Like these pan au lait. I will eat them again and again, as long as my husband bakes them. There's a scent and a memory of my childhood to them, when on certain rare days my mother would walk us into the nearest bakery and let us have fresh baked goods for breakfast. There were many off limits goods, like croissants and creamy cakes, and french patisserie, but we were alowed the simpler bakes, like rice cakes for my sister and pain au lait for me. These remind me of days I would be droped off at my grandparents' during school breaks, after hurrying through the early hours of the morning so we could get ready. Before getting on the train, we would be marched into the bakery and given a rice cake and a pain au lait, and I would know a few days of extreme joy were ahead of me. I loved it at my grandparents' you see. So here's the recipe for these childhood memories in the form of bread:
  • 125 ml  lukewarm milk
  • 10 gr yeast
  • 50 gr butter
  • 200 gr flour
  • 100 gr barley flour
  • 1 tsp salt
  • 2 tbsp sugar
  • 1 egg + 1 yolk
Turn on the oven at 180º and line a baking tray with parchment paper. On a bowl combine the flours with the salt and the sugar. Dissolve the yeast in the lukewarm milk, melt the butter and mix it to the milk once it's lukewarm as well. Beat the egg into it and add the liquid mix to the dry one. Knead for five minutes on a floured surface, then return it to a floured bowl, cover with a tea towel and let it rest for one and a half hours.

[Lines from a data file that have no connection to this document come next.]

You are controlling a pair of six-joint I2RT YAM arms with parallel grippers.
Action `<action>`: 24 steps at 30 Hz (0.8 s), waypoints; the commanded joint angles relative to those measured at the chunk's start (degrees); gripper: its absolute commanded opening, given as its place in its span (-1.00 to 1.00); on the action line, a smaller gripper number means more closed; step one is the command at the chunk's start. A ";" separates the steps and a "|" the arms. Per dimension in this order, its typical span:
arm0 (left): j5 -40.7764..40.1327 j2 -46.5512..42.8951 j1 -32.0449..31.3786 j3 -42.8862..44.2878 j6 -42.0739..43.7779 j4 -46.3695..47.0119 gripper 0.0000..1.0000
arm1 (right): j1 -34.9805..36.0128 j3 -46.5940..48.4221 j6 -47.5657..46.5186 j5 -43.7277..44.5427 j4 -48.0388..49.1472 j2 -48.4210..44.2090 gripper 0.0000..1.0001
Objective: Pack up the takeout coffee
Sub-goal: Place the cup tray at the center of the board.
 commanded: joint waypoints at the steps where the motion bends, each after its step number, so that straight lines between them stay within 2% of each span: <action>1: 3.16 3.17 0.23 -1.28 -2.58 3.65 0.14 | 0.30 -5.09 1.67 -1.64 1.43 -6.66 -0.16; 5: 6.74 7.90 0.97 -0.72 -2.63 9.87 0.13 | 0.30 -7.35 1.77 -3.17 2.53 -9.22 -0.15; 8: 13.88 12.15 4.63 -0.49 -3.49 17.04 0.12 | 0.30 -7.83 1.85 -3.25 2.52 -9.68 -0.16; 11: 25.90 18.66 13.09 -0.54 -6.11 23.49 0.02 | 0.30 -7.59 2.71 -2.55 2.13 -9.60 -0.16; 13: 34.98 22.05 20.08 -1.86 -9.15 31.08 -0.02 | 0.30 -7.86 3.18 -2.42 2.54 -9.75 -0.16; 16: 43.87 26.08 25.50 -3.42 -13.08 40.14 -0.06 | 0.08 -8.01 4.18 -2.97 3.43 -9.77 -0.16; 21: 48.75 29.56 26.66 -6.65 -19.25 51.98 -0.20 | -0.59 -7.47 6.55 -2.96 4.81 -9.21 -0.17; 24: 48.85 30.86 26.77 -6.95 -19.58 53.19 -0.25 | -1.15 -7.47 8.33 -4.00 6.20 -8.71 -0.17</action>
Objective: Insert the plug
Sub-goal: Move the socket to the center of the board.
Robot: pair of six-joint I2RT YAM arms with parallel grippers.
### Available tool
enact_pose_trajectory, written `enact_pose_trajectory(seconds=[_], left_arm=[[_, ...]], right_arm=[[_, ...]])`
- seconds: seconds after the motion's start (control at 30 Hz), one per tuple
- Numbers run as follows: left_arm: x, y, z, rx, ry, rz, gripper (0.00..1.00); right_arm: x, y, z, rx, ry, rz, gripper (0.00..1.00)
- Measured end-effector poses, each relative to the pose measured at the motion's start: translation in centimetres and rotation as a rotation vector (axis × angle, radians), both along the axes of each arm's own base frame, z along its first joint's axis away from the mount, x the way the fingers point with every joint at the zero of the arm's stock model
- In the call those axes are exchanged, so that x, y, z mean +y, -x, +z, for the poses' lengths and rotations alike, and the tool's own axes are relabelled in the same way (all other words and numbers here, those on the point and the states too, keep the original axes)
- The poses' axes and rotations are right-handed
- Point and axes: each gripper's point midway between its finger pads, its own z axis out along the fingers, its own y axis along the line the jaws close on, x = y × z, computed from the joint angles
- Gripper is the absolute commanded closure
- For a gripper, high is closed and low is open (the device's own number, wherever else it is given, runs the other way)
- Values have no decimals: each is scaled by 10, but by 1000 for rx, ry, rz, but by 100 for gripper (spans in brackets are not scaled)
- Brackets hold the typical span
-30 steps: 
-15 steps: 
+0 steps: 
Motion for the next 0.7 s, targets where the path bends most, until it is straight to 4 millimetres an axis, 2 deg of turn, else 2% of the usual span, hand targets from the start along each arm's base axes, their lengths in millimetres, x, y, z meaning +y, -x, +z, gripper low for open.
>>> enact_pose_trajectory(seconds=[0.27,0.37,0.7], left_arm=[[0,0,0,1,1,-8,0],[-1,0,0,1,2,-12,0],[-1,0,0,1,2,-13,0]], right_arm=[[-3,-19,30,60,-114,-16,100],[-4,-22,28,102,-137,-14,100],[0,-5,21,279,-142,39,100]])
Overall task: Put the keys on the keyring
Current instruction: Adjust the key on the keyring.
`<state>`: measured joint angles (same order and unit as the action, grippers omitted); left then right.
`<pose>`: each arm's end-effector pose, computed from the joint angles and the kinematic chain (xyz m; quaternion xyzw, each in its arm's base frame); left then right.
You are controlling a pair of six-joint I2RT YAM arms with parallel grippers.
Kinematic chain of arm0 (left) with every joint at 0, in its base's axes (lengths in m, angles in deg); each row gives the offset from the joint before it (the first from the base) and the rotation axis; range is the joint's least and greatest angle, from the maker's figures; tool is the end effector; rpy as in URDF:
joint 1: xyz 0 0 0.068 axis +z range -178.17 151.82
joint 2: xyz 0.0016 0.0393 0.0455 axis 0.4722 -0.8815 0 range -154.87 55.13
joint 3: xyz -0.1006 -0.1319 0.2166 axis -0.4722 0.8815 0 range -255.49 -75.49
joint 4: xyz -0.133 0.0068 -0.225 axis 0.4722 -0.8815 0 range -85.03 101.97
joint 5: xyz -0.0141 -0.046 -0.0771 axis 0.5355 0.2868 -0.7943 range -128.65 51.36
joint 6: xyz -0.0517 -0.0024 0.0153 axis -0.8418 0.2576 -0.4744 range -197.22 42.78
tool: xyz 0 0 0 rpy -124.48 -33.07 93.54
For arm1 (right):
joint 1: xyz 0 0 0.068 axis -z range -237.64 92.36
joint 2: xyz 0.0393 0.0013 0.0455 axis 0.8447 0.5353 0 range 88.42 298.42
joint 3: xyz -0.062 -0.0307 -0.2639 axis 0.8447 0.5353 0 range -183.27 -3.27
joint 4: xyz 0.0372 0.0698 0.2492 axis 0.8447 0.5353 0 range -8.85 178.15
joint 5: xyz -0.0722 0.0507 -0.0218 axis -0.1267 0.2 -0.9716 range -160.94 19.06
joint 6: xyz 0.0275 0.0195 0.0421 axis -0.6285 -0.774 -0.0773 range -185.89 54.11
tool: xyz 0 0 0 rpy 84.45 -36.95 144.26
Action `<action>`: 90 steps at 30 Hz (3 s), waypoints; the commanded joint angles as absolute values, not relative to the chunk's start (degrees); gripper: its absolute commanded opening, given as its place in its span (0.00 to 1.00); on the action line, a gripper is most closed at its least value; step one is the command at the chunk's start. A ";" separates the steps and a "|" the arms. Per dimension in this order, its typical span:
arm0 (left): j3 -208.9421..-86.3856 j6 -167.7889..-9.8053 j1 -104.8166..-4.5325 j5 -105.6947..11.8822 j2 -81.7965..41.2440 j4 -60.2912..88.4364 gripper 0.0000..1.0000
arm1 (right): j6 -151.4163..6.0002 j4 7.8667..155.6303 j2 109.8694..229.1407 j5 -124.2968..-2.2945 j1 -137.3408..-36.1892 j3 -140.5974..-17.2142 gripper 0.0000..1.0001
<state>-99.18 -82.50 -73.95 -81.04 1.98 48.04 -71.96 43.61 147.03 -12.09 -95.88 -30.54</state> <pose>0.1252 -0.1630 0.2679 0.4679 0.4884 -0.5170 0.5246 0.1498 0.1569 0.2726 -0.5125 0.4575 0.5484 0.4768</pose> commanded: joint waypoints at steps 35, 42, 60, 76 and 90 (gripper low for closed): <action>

After that amount of time has elapsed, turn the dough over onto a floured surface again and knead briefly. Cut the dough into balls and shape them into an elongated form. Place these balls onto the baking tray and leave some space between them, they will still rise a bit, cover them again with the tea towel and let them rest for another half hour. Turn your oven up to 200º. After the thirty minutes have passed, beat the egg yolk with a dash of really cold water and brush onto the top of each bun. Lowering the temp back to 180º, bake the pains au lait for 15, 18 minutes - until they're golden and lovely and hollow sounding. Bring them out of the oven and let them cool over a rack. Serve with a generous spread of butter or jam, and thank me later. They're really delicious, trust me!